▶ **Task to carry out**:
From the material below, copy each line that holds the word "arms".

>>

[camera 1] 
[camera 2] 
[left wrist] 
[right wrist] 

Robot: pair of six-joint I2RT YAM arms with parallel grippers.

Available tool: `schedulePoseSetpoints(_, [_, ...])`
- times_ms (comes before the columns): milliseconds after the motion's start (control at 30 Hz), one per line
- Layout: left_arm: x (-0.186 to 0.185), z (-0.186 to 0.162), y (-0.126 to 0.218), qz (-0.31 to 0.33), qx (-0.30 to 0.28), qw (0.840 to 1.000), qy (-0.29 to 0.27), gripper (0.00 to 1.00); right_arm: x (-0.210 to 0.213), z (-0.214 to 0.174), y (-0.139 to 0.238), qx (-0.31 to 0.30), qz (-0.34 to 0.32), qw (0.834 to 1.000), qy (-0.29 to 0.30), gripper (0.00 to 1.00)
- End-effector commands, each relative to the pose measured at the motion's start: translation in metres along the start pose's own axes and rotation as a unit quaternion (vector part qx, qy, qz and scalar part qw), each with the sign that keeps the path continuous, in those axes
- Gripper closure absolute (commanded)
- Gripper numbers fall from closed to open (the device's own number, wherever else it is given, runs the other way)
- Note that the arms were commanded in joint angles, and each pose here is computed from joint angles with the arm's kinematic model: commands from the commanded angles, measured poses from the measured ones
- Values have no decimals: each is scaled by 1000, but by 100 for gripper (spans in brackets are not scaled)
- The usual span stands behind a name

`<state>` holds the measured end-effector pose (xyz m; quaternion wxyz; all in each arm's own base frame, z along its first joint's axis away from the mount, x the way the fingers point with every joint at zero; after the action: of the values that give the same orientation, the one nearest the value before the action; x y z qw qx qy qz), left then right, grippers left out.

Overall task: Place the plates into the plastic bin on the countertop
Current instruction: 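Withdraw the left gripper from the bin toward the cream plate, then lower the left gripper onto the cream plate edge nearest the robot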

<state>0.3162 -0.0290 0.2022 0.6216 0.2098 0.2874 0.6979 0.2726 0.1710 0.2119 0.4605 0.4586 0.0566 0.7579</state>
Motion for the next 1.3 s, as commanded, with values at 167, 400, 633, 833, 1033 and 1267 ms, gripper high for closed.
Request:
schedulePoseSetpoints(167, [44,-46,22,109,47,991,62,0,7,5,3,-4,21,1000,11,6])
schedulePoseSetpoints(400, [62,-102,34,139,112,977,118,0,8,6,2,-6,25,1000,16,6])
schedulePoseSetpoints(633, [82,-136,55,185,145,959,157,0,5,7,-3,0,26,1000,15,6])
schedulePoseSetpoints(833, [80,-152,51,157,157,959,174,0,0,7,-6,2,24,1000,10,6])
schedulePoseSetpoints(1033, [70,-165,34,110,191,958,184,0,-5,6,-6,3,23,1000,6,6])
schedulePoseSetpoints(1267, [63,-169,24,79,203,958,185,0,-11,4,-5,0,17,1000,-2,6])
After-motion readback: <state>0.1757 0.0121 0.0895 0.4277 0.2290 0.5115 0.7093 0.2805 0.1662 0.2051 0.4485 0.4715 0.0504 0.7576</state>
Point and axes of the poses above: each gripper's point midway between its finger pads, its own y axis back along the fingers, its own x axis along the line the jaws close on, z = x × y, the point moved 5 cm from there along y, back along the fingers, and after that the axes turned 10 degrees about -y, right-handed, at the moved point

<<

▶ **Answer to the problem**:
Robot: pair of six-joint I2RT YAM arms with parallel grippers.
- Note that the arms were commanded in joint angles, and each pose here is computed from joint angles with the arm's kinematic model: commands from the commanded angles, measured poses from the measured ones

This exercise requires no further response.